ACTIVITY: In your copy, include every line of the listing below exactly but none of the pictures.

INFORMATION SUPPLIED:
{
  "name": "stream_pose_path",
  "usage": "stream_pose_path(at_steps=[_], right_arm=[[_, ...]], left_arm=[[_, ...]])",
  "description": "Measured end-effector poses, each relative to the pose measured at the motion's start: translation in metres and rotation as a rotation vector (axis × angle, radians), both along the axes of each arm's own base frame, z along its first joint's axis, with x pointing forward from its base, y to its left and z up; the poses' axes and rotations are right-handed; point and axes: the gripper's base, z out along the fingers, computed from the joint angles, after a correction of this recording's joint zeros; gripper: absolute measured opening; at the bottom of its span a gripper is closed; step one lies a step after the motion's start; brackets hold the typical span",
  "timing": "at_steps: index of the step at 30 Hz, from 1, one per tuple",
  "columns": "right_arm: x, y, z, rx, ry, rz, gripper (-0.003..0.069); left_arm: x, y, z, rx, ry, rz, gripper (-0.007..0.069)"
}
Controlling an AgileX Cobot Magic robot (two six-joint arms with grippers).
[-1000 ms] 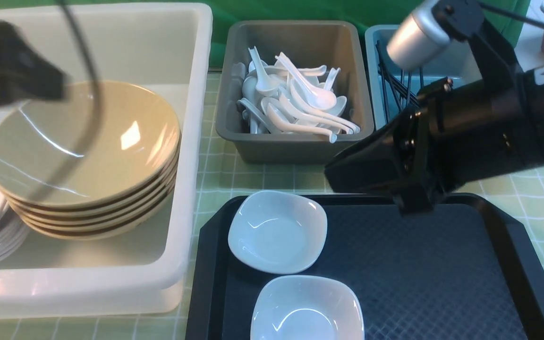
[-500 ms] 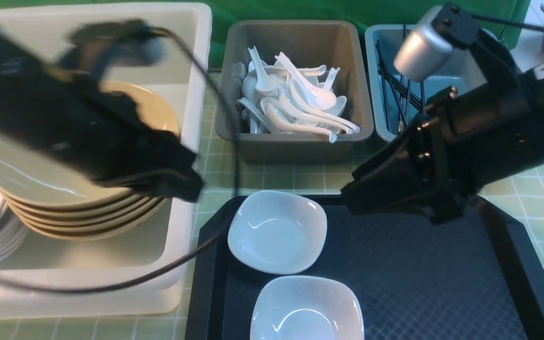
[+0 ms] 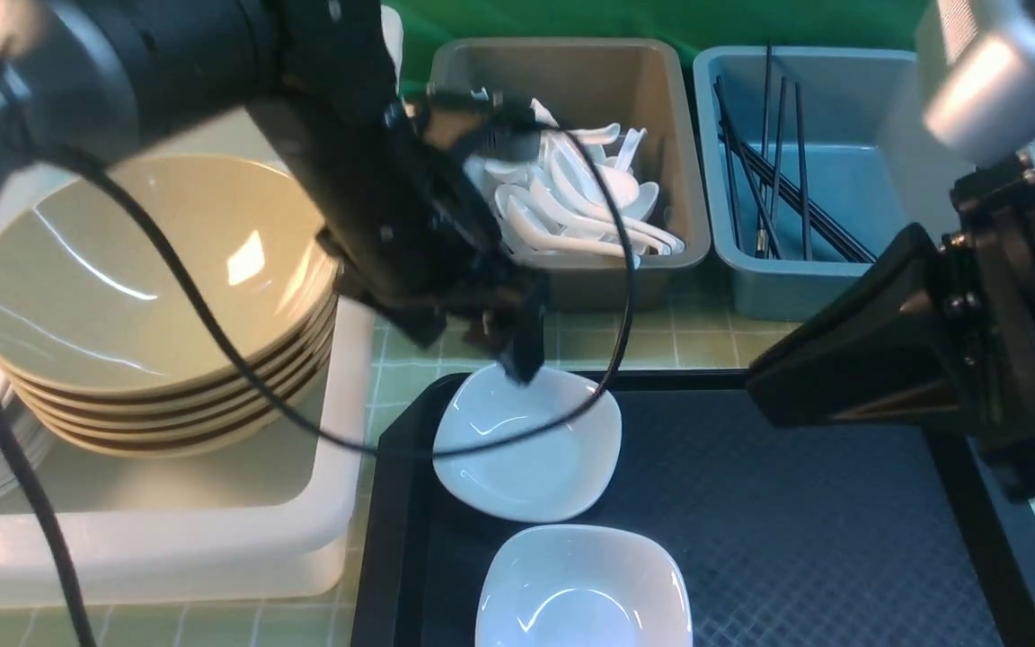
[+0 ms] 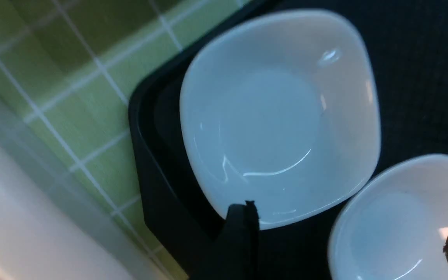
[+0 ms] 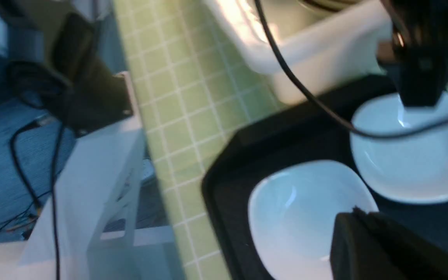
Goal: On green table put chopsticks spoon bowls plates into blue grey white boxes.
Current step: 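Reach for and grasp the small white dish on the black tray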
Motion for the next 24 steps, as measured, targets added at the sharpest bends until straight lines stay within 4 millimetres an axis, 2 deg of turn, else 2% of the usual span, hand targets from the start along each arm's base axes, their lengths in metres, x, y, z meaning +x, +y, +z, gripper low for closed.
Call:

WRITTEN SOLUTION:
{
  "name": "stream_pose_path",
  "usage": "stream_pose_path(at_steps=[_], right_arm=[[_, ...]], left_arm=[[_, ...]])",
  "description": "Measured end-effector poses, each relative to the pose measured at the motion's start: translation in metres and rotation as a rotation vector (axis × angle, radians), both along the axes of each arm's own base frame, z along its first joint's axis, with x pointing forward from its base, y to its left and z up; the poses' axes and rotations are right-handed; point and axes: the gripper's base, z out along the fingers, computed from the joint angles, after a correction of this recording's joint zeros; gripper: absolute measured opening; at the bottom of its span a gripper is closed; step one lies a step after the motion's start; brackets hold the typical span",
  "timing": "at_steps: index of the step at 30 Hz, from 1, one per tuple",
  "columns": "right_arm: x, y, z, rx, ry, rz, gripper (-0.003..0.069); left_arm: x, y, z, rx, ry, rz, gripper (-0.007..0.069)"
}
Controlling an AgileX Cobot Magic robot (two six-joint arms with grippers).
[-1000 ms] 
[-500 ms] 
[+0 ms] 
[+0 ms] 
[+0 ms] 
Goal: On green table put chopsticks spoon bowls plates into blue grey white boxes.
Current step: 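Reach for and grasp the small white dish on the black tray
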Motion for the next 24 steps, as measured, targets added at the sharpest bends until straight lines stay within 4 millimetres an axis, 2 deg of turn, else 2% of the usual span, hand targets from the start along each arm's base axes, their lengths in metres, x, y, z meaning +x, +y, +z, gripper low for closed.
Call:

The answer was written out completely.